DETAILED DESCRIPTION OF THE INVENTION

[0018] The following description includes the preferred best mode of one embodiment of the present invention. It will be clear from this description of the invention that the invention is not limited to these illustrated embodiments but that the invention also includes a variety of modifications and embodiments thereto. Therefore, the present description should be seen as illustrative and not limiting. While the invention is susceptible to various modifications and alternative constructions, it should be understood, that there is no intention to limit the invention to the specific form disclosed, but, on the contrary, the invention is to cover all modifications, alternative constructions, and equivalents falling within the spirit and scope of the invention as defined in the claims.

[0019] In any embodiment described herein, the open-ended terms "comprising," "comprises," and the like (which are synonymous with "including," "having" and "characterized by") may be replaced by the respective partially closed phrases "consisting essentially of," consists essentially of," and the like or the respective closed phrases "consisting of," "consists of, the like.

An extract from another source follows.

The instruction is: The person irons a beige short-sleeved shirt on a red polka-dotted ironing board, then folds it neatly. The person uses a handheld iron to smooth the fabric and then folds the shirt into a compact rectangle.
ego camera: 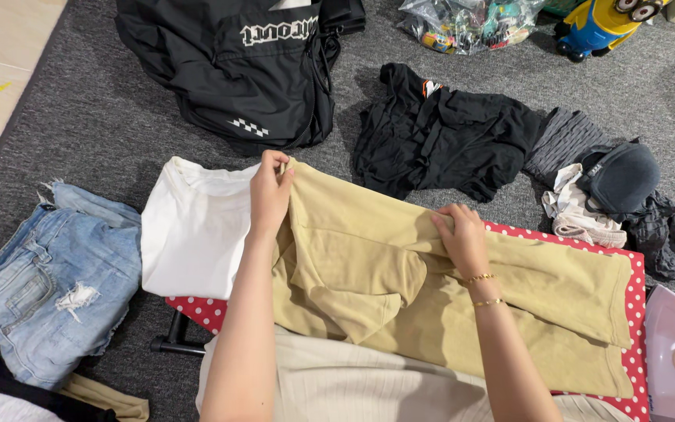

[0020] As used herein, the singular forms "a," "an," and "the" designate both the singular and the plural, unless expressly stated to designate the singular only.

[0021] The present invention relates to an automated cement ballast levelling device that is capable of carrying out levelling of cement ballast at an optimum level in an automated manner by reducing manual efforts and time-consumption. Additionally, the proposed device also capable of re-positioning extra cement ballast from user-specified portion during levelling of the cement ballast.

[0022] Referring to Figure 1, an isometric view of an automated cement ballast levelling device is illustrated, comprising an extendable inverted U-shaped frame 1 associated with the device, plurality of motorized wheels 2 is arranged on lateral ends of the frame 1, an artificial intelligence-based imaging unit 3 installed on the frame 1, a touch interactive display panel 4 mapped on the frame 1, plurality of motorized hinges 5 integrated within the frame 1, a motorized disc 6 installed with the frame 1 via a telescopically operated rod 7 and a pair of motorized shovel 8 are arranged with the frame 1.

[0023] The device disclosed herein includes an extendable inverted U-shaped frame 1 associated with the device that is developed to be positioned by a user over a surface covered with cement ballast. The frame 1 is light in weight and compatible in nature allowing the user to place the frame 1 from one position to another, as per the requirement of the user. The frame 1 is equipped with plurality of motorized wheels 2 is arranged on lateral ends of the frame 1 for providing movement to the frame 1 on the surface.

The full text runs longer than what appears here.